### ABOUT THIS TASK
Copy each line of the data that has "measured" in it.

### SUPPLIED DATA
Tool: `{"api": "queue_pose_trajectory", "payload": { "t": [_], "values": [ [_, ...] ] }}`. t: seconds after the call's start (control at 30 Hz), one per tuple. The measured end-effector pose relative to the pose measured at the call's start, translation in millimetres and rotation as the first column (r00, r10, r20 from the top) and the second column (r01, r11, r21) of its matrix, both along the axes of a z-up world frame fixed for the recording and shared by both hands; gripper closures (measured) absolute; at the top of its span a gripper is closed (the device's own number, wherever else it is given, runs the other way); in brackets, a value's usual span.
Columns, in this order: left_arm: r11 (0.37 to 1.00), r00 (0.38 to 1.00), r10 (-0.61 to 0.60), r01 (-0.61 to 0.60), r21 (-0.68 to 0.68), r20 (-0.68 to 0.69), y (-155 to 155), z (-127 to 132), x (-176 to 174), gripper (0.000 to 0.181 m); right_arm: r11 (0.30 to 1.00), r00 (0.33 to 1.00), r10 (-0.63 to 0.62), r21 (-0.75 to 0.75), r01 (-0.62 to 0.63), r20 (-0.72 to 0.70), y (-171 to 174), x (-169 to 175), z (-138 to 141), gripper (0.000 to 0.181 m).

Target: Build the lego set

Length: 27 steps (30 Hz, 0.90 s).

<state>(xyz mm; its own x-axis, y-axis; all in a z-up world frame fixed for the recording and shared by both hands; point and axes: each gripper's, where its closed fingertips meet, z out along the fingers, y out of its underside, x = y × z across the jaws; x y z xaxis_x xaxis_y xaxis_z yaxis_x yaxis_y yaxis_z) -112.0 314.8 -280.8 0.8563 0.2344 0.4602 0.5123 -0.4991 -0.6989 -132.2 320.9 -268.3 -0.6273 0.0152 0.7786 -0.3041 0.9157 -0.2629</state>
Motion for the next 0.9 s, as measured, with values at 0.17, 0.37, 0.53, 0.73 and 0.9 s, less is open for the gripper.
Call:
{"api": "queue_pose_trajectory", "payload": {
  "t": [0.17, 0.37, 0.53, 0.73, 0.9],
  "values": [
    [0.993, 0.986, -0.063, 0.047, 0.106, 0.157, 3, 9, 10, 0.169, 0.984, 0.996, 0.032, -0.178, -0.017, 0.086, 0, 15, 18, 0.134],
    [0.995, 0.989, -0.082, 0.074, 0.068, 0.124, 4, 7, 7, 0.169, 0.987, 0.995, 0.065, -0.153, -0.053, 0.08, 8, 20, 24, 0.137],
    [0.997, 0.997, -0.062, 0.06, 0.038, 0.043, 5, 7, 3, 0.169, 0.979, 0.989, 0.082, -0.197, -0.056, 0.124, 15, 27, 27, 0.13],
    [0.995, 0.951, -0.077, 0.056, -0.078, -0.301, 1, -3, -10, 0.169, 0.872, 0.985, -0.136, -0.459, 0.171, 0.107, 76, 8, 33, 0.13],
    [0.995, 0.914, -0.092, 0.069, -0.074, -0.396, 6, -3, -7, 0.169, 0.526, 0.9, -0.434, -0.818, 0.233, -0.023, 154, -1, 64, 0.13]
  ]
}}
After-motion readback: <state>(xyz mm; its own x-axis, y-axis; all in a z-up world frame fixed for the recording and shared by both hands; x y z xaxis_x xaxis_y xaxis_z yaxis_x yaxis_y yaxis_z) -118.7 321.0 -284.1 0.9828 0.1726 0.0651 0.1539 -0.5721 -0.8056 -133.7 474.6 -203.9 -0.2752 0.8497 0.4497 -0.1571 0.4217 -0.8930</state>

### ANSWER TO THE EXERCISE
Tool: `{"api": "queue_pose_trajectory", "payload": { "t": [_], "values": [ [_, ...] ] }}`. t: seconds after the call's start (control at 30 Hz), one per tuple. The measured end-effector pose relative to the pose measured at the call's start, translation in millimetres and rotation as the first column (r00, r10, r20 from the top) and the second column (r01, r11, r21) of its matrix, both along the axes of a z-up world frame fixed for the recording and shared by both hands; gripper closures (measured) absolute; at the top of its span a gripper is closed (the device's own number, wherever else it is given, runs the other way); in brackets, a value's usual span.
Motion for the next 0.9 s, as measured, with values at 0.17, 0.37, 0.53, 0.73 and 0.9 s, less is open for the gripper.

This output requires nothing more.